Aunque la Suprema Corte borró sus nombres de la pregunta, el referendo va dirigido a Carlos Salinas de Gortari (1988-1994), Ernesto Zedillo (1994-2000), Vicente Fox (2000-2006), Felipe Calderón (2006-2012) y Enrique Peña Nieto (2012-2018).

Muchos han puesto en duda que sea necesaria una consulta popular para sancionar delitos, a lo que Delgado respondió: «No se trata de un proceso jurídico, es un proceso político donde la gente puede salir y pedir justicia, es un ejercicio pleno en esta transición hacia una auténtica democracia».

Si bien López Obrador impulsó la consulta, ha asegurado que no participará en ella porque no quiere la «venganza» contra sus antecesores.

«Él es el jefe del Estado, puede tomar una postura al respecto. Lo que celebra es que haya este ejercicio (…) Nosotros sí estamos impulsando la participación ciudadana y que se vote a favor», justificó Delgado.

Para que el resultado sea vinculante, se requiere una participación del 40 % del censo, y en caso de que ganara el ‘no’, el morenista defendió que «el pueblo es soberano».

El pasado martes, el canciller Marcelo Ebrard confirmó sus intenciones de suceder a López Obrador como candidato presidencial de Morena en 2024, mientras que desde hace semanas la alcaldesa de Ciudad de México, Claudia Sheinbaum, es vitoreada por militantes al son de «presidenta».

«Mi labor es ser absolutamente imparcial y garantizar que haya equilibrio parejo para todos y que la gente decida (al candidato)», respondió al respecto Delgado, cercano al canciller.

Delgado señaló que «todavía falta mucho» para las elecciones presidenciales y explicó que el partido decidirá a su candidato mediante una encuesta entre los que quieran participar a «finales de 2023 o en 2024».

Al líder morenista no le inquieta que haya funcionarios que se postulen con tanta anticipación, pues opina que «estarán sujetos a un escrutinio público mayor» y que «difícilmente algún aspirante pudiera siquiera hacerle un poco de sombra» al actual presidente.

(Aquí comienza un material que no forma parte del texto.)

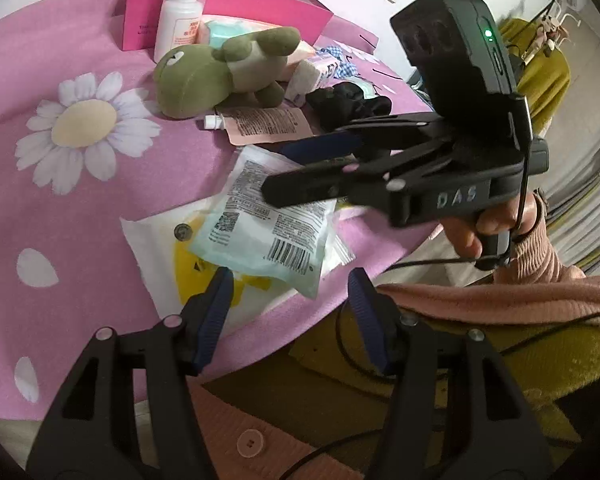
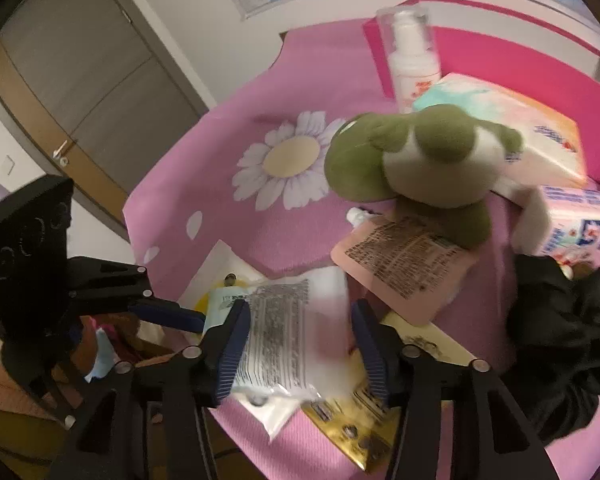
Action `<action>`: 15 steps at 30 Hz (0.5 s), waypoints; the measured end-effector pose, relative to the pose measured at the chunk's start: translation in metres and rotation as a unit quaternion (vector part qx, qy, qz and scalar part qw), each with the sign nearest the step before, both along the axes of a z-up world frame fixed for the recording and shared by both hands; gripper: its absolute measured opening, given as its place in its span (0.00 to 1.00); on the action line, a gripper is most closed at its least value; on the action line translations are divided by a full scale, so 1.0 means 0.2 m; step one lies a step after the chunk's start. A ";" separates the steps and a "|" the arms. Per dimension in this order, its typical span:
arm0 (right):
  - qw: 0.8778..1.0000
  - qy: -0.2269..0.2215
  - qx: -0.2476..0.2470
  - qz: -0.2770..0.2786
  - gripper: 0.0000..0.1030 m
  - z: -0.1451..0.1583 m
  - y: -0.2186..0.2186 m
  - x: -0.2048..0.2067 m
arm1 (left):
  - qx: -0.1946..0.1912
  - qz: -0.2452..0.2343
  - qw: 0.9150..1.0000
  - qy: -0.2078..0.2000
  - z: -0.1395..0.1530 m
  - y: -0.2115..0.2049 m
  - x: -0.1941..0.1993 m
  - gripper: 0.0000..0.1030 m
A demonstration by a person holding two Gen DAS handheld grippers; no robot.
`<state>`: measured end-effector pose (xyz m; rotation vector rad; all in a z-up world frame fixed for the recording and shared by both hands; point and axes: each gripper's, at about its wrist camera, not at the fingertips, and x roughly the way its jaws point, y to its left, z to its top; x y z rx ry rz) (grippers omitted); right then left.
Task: Organize soft objects
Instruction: 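Lower the left gripper onto the clear wipes packet and close on it, then lift the wipes packet with the left gripper and carry it over the box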
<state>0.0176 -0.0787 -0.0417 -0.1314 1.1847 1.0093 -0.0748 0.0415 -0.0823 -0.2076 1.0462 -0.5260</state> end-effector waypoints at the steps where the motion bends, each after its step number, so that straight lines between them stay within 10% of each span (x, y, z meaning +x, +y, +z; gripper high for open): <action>1: 1.000 0.001 0.001 0.004 0.57 0.00 0.01 0.00 | -0.001 0.003 1.000 0.000 0.00 0.01 0.00 0.59; 5: 1.000 0.002 0.017 0.008 0.55 0.00 -0.01 -0.01 | -0.005 0.017 1.000 0.001 0.00 0.03 0.03 0.49; 15: 0.998 0.003 0.052 -0.022 0.13 0.01 -0.10 0.00 | -0.020 0.019 1.000 0.004 0.00 0.03 0.10 0.38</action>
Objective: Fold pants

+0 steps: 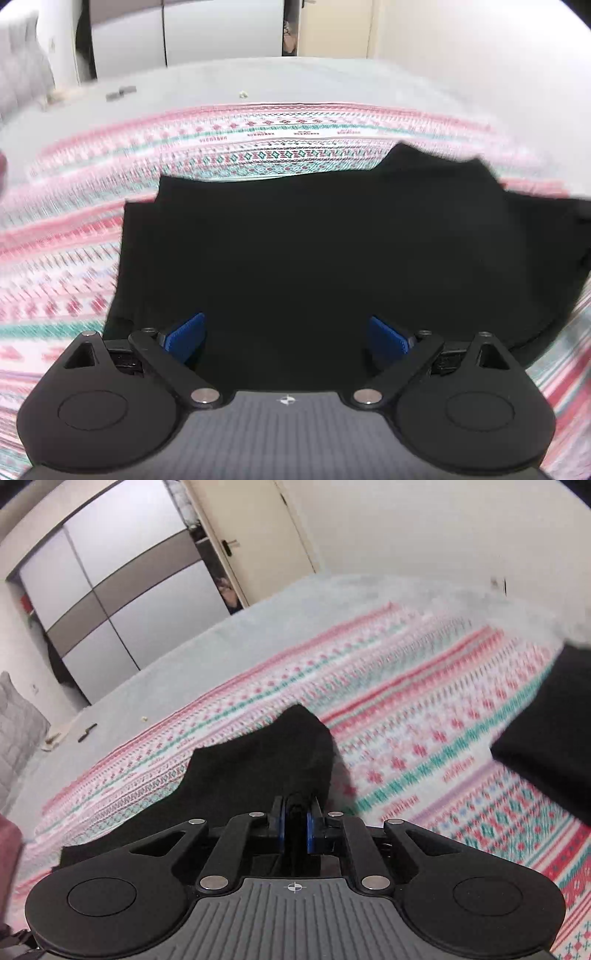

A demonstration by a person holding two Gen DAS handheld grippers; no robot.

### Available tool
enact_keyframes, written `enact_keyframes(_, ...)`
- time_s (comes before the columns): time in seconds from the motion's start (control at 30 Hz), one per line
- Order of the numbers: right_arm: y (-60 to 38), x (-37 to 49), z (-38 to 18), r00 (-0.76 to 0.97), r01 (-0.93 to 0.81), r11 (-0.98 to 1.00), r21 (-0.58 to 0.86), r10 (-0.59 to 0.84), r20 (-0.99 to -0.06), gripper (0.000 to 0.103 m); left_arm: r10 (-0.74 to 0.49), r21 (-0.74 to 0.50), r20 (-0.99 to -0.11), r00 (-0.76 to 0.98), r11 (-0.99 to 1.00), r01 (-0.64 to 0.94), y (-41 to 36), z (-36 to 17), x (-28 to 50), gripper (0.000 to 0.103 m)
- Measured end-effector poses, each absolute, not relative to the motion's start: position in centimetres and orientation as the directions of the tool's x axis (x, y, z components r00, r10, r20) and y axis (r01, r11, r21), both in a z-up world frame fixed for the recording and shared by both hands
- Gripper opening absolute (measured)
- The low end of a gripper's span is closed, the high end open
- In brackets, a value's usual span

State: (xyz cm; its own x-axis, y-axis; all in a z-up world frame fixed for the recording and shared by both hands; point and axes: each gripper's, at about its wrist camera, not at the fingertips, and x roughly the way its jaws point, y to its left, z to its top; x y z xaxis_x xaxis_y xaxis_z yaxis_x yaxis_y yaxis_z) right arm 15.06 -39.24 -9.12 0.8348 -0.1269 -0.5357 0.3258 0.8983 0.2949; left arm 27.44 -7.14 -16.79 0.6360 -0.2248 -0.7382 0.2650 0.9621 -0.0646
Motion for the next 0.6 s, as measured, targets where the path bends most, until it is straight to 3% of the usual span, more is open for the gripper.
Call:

En las elecciones intermedias del 6 de junio, Morena y sus aliados ganaron 12 de los 15 Gobiernos estatales en juego y retuvieron la mayoría absoluta de la Cámara de Diputados, si bien no alcanzaron la mayoría calificada para reformar la Constitución.

Delgado, quien fue diputado entre 2018 y 2020, dijo que todavía no han buscado apoyos de la oposición para las tres reformas que quiere el presidente: modificar la Guardia Nacional, el Instituto Electoral y blindar la reforma energética.

«Normalmente después de un ciclo electoral, las posiciones están muy encontradas pero una vez se establece la legislatura, su trabajo natural es llegar a consensos», dijo el político, quien recordó que en la anterior legislatura hubo pactos con la oposición para reformar la Ley Fundamental.

Aunque no quiso señalar al Partido Revolucionario Institucional (PRI) como socio prioritario, admitió que «hay evidentemente más distancia con los conservadores» del Partido Acción Nacional (PAN).

En los pasados comicios, la alianza opositora PAN-PRI-PRD arrebató a Morena la mayoría de alcaldías de Ciudad de México por «la campaña negra» de la derecha pero también por la «división interna» del partido, explicó el líder morenista.

Delgado, quien fue elegido presidente del partido en 2020 tras un tenso y largo proceso, respondió a los militantes que todavía lo abuchean en algunos actos: «Nuestra pluralidad no es una debilidad, es una fortaleza».